We do know that there is some $n_\epsilon$ such that $|x_n|<\epsilon$ whenever $n\ge n_0$; that’s a start on making $|x_ny_n|<\epsilon$. Of course it only works if $|y_n|\le 1$, and we don’t know that that’s true. (It may not be.) We do know, however, that $|y_n|\le M$, so we can at least conclude that $|x_ny_n|\le|x_n|M<\epsilon M$ whenever $n\ge n_0$.

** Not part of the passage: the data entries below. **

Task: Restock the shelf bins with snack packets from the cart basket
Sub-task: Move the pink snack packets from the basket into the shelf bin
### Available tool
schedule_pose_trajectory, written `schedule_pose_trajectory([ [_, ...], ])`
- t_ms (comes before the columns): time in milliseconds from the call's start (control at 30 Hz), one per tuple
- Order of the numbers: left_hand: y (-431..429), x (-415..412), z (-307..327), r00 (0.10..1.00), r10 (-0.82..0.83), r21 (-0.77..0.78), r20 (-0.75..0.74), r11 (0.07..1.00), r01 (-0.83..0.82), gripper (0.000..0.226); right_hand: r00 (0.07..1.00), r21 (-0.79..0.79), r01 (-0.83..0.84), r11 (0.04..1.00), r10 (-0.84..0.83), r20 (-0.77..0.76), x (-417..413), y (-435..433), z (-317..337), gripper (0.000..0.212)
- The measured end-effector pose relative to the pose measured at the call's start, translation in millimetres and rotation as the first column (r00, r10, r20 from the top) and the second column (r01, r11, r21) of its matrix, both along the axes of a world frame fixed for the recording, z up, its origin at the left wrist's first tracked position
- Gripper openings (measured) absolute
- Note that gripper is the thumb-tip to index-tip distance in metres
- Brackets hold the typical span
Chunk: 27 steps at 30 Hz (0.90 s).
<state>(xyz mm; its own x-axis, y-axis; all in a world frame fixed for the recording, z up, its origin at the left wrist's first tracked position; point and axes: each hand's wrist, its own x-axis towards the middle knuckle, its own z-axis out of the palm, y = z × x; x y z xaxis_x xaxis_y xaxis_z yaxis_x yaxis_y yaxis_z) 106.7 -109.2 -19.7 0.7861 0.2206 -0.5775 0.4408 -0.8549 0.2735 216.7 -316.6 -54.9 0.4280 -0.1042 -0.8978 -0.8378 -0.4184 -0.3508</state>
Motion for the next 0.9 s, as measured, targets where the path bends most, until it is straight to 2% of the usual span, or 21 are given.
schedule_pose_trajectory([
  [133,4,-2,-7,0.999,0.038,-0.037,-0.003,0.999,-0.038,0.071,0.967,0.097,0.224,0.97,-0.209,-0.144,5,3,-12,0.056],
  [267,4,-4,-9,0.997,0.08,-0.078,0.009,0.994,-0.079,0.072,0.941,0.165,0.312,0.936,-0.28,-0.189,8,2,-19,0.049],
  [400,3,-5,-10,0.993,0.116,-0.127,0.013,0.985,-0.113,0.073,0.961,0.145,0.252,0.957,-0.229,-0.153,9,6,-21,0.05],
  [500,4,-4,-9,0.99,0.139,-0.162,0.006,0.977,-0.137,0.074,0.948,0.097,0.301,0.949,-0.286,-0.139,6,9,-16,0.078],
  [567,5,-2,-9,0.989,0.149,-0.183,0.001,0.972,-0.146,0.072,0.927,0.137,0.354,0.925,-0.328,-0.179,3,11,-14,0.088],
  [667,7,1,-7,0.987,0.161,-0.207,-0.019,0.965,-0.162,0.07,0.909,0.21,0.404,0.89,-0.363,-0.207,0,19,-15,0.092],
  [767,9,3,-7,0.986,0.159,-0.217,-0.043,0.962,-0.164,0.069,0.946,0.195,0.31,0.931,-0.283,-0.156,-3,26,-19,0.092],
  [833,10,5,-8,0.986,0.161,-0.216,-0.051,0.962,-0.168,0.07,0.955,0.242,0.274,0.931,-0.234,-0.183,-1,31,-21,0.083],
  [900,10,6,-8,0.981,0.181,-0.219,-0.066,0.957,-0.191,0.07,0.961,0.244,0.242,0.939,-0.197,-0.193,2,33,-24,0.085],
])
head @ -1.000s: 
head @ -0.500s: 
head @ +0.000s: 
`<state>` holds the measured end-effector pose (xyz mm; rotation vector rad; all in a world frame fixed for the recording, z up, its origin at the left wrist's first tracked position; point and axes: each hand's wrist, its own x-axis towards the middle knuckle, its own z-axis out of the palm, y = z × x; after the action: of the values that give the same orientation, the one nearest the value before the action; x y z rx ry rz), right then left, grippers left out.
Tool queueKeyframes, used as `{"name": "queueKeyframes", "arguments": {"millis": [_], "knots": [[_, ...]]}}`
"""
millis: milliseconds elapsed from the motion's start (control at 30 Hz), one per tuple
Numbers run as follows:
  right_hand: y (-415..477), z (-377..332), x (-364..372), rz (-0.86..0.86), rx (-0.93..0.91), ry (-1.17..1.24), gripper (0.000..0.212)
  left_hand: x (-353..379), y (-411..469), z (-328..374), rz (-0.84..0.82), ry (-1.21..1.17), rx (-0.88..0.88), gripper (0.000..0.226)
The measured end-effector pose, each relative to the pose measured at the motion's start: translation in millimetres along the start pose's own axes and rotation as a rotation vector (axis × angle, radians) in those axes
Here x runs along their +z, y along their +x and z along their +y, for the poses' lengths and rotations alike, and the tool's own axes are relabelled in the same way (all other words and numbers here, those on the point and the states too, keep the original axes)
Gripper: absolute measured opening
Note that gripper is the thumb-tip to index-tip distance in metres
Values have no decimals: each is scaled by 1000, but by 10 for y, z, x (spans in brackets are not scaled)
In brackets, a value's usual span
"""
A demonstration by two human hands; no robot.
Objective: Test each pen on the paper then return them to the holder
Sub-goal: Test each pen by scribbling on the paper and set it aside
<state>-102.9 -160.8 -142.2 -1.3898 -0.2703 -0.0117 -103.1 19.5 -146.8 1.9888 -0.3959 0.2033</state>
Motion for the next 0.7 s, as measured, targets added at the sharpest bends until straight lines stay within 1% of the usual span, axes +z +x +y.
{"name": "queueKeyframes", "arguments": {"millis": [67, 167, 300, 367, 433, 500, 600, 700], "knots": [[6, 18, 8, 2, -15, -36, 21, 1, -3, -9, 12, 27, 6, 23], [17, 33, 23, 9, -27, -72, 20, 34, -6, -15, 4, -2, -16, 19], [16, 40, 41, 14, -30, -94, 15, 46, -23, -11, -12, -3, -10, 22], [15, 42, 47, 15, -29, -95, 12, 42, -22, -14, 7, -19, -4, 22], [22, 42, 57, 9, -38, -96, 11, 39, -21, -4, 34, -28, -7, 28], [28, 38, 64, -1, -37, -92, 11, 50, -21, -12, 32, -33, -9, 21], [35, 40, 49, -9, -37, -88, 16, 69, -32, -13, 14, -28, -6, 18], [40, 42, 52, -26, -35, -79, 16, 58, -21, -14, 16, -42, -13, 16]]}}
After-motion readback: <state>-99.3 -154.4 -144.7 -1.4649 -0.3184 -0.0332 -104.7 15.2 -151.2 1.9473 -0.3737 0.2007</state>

Aha! If we had originally arranged to make $|x_n|<\dfrac{\epsilon}M$, we could now conclude that $|x_ny_n|\le|x_n|M<\frac{\epsilon}M\cdot M=\epsilon\;.$ Can we arrange that? Sure: $\dfrac{\epsilon}M>0$, so by hypothesis there is an $n_{\epsilon/M}\in\Bbb N$ such that $|x_n|<\dfrac{\epsilon}M$ whenever $n\ge n_{\epsilon/M}$. Let $m_\epsilon=n_{\epsilon/M}$. Then
$|x_ny_n|\le|x_n|M<\frac{\epsilon}M\cdot M=\epsilon$
whenever $n\ge m_\epsilon$. We can do this for any $\epsilon>0$, so by definition $\langle x_ny_n:n\in\Bbb N\rangle\to 0$.
It all starts with the definitions: they tell you what you know and what you need to prove.